Segment Start: STORED DATA

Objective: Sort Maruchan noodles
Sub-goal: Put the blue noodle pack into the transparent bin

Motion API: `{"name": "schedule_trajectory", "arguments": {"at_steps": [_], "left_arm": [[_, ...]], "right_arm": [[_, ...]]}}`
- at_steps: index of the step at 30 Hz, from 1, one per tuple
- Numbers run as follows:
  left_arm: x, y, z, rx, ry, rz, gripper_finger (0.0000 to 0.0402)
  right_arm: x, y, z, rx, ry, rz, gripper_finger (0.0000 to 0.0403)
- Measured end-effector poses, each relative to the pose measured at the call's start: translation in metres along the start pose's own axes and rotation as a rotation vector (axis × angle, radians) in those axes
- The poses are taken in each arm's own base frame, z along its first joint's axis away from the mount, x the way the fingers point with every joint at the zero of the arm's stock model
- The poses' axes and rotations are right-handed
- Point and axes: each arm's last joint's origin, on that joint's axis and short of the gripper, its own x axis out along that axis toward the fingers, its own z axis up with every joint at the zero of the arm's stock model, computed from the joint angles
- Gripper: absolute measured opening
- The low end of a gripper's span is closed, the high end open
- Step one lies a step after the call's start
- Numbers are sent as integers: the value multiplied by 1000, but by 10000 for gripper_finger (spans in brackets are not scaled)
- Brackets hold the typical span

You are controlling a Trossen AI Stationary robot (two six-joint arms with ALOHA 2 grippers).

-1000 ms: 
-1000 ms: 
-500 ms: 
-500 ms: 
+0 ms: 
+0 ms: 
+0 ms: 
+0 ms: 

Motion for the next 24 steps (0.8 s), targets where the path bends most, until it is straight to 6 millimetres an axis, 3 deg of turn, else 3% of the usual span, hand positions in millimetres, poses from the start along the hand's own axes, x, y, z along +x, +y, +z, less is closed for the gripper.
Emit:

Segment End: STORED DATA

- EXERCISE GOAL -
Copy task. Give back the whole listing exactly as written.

- ANSWER SECTION -
Objective: Sort Maruchan noodles
Sub-goal: Put the blue noodle pack into the transparent bin

Motion API: `{"name": "schedule_trajectory", "arguments": {"at_steps": [_], "left_arm": [[_, ...]], "right_arm": [[_, ...]]}}`
- at_steps: index of the step at 30 Hz, from 1, one per tuple
- Numbers run as follows:
  left_arm: x, y, z, rx, ry, rz, gripper_finger (0.0000 to 0.0402)
  right_arm: x, y, z, rx, ry, rz, gripper_finger (0.0000 to 0.0403)
- Measured end-effector poses, each relative to the pose measured at the call's start: translation in metres along the start pose's own axes and rotation as a rotation vector (axis × angle, radians) in those axes
- The poses are taken in each arm's own base frame, z along its first joint's axis away from the mount, x the way the fingers point with every joint at the zero of the arm's stock model
- The poses' axes and rotations are right-handed
- Point and axes: each arm's last joint's origin, on that joint's axis and short of the gripper, its own x axis out along that axis toward the fingers, its own z axis up with every joint at the zero of the arm's stock model, computed from the joint angles
- Gripper: absolute measured opening
- The low end of a gripper's span is closed, the high end open
- Step one lies a step after the call's start
- Numbers are sent as integers: the value multiplied by 1000, but by 10000 for gripper_finger (spans in brackets are not scaled)
- Brackets hold the typical span

You are controlling a Trossen AI Stationary robot (two six-joint arms with ALOHA 2 grippers).

-1000 ms: 
-1000 ms: 
-500 ms: 
-500 ms: 
+0 ms: 
+0 ms: 
+0 ms: 
+0 ms: 

Motion for the next 24 steps (0.8 s), targets where the path bends most, until it is straight to 6 millimetres an axis, 3 deg of turn, else 3% of the usual span, hand positions in millimetres, poses from the start along the hand's own axes, x, y, z along +x, +y, +z, less is closed for the gripper.
Emit:

No more work is required for the exercise.